--- ABOUT THIS EXERCISE ---
Copy, from the data below, each line that has the word "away".

--- DATA ---
++++++

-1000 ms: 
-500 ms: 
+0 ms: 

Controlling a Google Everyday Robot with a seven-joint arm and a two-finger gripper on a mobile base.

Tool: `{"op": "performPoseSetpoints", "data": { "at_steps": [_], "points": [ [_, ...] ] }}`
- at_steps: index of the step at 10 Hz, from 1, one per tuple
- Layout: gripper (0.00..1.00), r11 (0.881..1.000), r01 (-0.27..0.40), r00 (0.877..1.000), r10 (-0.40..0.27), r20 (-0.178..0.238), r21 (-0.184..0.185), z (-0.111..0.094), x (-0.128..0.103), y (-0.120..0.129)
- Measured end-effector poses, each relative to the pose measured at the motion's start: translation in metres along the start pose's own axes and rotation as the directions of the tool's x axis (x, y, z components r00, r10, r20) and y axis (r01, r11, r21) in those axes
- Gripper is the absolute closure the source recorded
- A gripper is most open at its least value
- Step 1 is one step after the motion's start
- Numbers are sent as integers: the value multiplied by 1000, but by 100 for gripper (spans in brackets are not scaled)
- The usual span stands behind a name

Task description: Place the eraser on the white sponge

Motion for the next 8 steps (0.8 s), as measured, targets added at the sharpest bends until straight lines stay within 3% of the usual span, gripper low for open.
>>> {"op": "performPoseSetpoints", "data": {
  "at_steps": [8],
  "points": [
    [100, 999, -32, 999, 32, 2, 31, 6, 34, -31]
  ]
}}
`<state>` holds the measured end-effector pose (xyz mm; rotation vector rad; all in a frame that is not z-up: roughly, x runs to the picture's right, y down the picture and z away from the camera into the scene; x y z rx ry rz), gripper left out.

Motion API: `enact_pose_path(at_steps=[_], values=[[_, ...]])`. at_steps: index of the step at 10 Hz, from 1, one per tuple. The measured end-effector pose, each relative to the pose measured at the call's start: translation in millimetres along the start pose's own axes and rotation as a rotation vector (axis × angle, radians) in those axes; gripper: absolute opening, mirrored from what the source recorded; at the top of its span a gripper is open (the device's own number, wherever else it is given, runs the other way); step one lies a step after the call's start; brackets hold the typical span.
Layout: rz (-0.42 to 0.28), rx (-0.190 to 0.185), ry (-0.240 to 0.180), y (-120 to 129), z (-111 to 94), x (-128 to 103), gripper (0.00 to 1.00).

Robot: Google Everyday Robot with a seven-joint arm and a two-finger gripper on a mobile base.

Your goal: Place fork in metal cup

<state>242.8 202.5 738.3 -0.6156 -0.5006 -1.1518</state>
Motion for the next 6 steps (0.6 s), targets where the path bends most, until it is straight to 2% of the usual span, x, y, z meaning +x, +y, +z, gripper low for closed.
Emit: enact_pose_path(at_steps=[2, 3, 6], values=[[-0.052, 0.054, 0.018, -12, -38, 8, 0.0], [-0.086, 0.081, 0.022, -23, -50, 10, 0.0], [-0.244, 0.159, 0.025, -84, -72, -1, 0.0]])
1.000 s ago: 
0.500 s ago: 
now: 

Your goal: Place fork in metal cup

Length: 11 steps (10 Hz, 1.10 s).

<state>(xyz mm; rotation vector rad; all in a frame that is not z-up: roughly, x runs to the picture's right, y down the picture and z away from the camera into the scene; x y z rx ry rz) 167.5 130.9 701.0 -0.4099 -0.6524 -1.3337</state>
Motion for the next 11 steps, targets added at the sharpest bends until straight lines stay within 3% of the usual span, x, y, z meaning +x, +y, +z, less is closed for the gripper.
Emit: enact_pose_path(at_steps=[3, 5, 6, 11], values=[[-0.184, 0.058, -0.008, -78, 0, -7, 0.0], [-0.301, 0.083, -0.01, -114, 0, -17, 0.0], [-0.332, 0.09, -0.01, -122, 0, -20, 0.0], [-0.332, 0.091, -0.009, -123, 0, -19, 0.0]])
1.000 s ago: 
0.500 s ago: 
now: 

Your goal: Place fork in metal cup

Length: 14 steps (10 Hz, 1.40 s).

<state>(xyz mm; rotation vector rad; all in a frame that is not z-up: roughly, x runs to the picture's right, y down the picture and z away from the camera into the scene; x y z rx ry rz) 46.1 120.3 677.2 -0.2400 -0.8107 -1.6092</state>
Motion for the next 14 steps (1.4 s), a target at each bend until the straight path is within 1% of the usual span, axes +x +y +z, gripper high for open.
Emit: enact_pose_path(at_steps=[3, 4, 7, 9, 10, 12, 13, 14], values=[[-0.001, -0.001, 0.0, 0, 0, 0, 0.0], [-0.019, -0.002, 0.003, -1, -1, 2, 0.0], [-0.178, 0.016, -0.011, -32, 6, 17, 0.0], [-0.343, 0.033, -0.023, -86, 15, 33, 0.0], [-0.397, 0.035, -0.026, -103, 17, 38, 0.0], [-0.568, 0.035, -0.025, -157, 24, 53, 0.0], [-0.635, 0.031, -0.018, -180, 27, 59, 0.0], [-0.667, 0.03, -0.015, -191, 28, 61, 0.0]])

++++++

--- ANSWER TO THIS PROBLEM ---
`<state>` holds the measured end-effector pose (xyz mm; rotation vector rad; all in a frame that is not z-up: roughly, x runs to the picture's right, y down the picture and z away from the camera into the scene; x y z rx ry rz), gripper left out.
<state>(xyz mm; rotation vector rad; all in a frame that is not z-up: roughly, x runs to the picture's right, y down the picture and z away from the camera into the scene; x y z rx ry rz) 167.5 130.9 701.0 -0.4099 -0.6524 -1.3337</state>
<state>(xyz mm; rotation vector rad; all in a frame that is not z-up: roughly, x runs to the picture's right, y down the picture and z away from the camera into the scene; x y z rx ry rz) 46.1 120.3 677.2 -0.2400 -0.8107 -1.6092</state>

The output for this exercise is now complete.